All, if there is one piece of advice I could offer you, then wearing sunscreen would be it.

That, and having a listen to my latest offering - Peak.

'Peak' is peak time trance - something to really get your teeth into and have a dance.

I know Trance isn't the coolest thing any more, but damn, have a listen to these tunes...

Set list:

Mohawk - Celestia (Noel Sanger Rmx)

Enviro - For You (Blizzard Rmx)

Toonpaz - Waterdrops

Dreas - Signs (Akesson Rmx)

Nitrous Oxide - Red Moon Slide

Paul Miller - Call Me Miller (Fruit & Veg Rmx)

AB Project - Another Time (Icone Rmx)

Andy Blueman - Time To Rest (Daniel Kandi Banging Rmx)

Aurosonic - Solar Breath (Ferrin and Low Rmx)

Si Patterson - Smack

http://www.djschrism-don1.com


----------



## Running_man (Dec 2, 2005)

Wouldn't sound out of place blaring out of a Citroen Saxo populated with Burberry clad miscreants. h34r:


----------



## mrteatime (Oct 25, 2006)

Running_man said:


> Wouldn't sound out of place blaring out of a Citroen Saxo populated with Burberry clad miscreants. h34r:


 :lol: h34r:


----------



## Guest (Jul 27, 2008)

mrteatime said:


> Running_man said:
> 
> 
> > Wouldn't sound out of place blaring out of a Citroen Saxo populated with Burberry clad miscreants. h34r:
> ...


LMFAO :lol: :lol: :lol:


----------



## rhaythorne (Jan 12, 2004)

Did you actually bother listening to it?

I like it


----------



## adrian (May 23, 2004)

I have a home theater in my car. :bb: It'll sound fabulous.


----------



## Don1 (Mar 20, 2008)

Running Man - love it!  But the Chavaxo crowd tend to be far more 'blingin' to 'represent tha hood' and this is far too uncool for them.
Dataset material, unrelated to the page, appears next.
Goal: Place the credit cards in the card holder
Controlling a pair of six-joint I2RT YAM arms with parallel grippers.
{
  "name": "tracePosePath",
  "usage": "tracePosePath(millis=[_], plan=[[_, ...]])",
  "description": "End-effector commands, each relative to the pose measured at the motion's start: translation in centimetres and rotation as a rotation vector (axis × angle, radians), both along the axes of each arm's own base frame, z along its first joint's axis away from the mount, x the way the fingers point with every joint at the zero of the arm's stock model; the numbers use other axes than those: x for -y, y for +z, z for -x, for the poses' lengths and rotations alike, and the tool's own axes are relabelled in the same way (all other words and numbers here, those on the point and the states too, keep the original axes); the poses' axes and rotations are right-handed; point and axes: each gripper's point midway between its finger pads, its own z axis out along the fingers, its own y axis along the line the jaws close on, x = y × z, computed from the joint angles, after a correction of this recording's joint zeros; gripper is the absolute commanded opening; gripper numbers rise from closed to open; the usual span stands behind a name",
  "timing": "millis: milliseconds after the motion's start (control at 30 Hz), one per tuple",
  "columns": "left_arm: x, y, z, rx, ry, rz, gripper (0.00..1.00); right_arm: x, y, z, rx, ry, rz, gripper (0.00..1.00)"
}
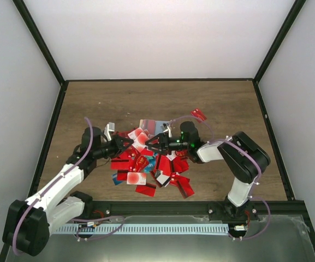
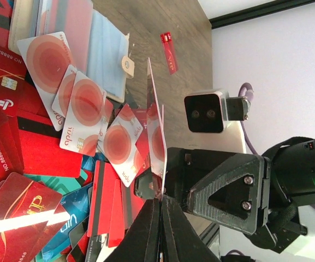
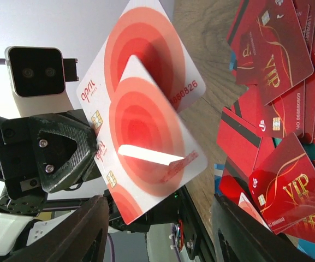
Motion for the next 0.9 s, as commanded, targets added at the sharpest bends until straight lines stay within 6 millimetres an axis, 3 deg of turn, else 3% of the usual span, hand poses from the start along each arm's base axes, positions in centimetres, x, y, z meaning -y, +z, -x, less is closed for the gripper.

Rhaythorne - you're welcome. There are others there (and maybe a dirty funky funky mix tomorrow!)


----------



## adrian (May 23, 2004)

Just downloaded and tested but my $5,000 cdp can't read mp3's. :lol: :lol: Works on computer and the car tho. :lol: :lol:


----------



## pg tips (May 16, 2003)

umm a bit too boom boom boom boom for me.

Have you any ELO? h34r:


----------



## Running_man (Dec 2, 2005)

Don, not my cup of tea but I was only having a jape and meant no harm but you got the gist of my post thankfully as did others!  You're obviously good at what you do so fair play to you.



rhaythorne said:


> Did you actually bother listening to it?
> 
> I like it


Rhaythorne, of course I f*****g listened to it!







What are getting at?


----------



## rhaythorne (Jan 12, 2004)

You, it would seem 

Don1, cool, I'll keep an eye (ear?) open for that and look forward to having a listen


----------



## blackandgolduk (Apr 25, 2005)

Trance is utterly, utterly timeless - great mix Don!

AB Project? CHOON! :lol:

This reminds me of the days when I could often be found on a beach in Cornwall or a field outside of Tamerton Folliot dancing until dawn...


----------



## MarkF (Jul 5, 2003)

I am too old, I hear "Boom, boom, boom" and my ears just filter the noise out, would possibly like it without the "Boom, boom, boom".

Did like "El Hombre" (With nothing but chickens? :blink: ) even with the booms


----------



## blackandgolduk (Apr 25, 2005)

MarkF said:


> I am too old, I hear "Boom, boom, boom" and my ears just filter the noise out, would possibly like it without the "Boom, boom, boom".
> 
> Did like "El Hombre" (With nothing but chickens? :blink: ) even with the booms


I've got a CD somewhere with a load of Balaeric house and trance, but with all the boom boom taken out of it - it's fantastic for a sunny sunday afternoon of chilling out...


----------



## MarkF (Jul 5, 2003)

blackandgolduk said:


> MarkF said:
> 
> 
> > I am too old, I hear "Boom, boom, boom" and my ears just filter the noise out, would possibly like it without the "Boom, boom, boom".
> ...


That sounds good to me


----------



## Mrcrowley (Apr 23, 2003)

Definitely not my thing, as you will probably understand ooh:


----------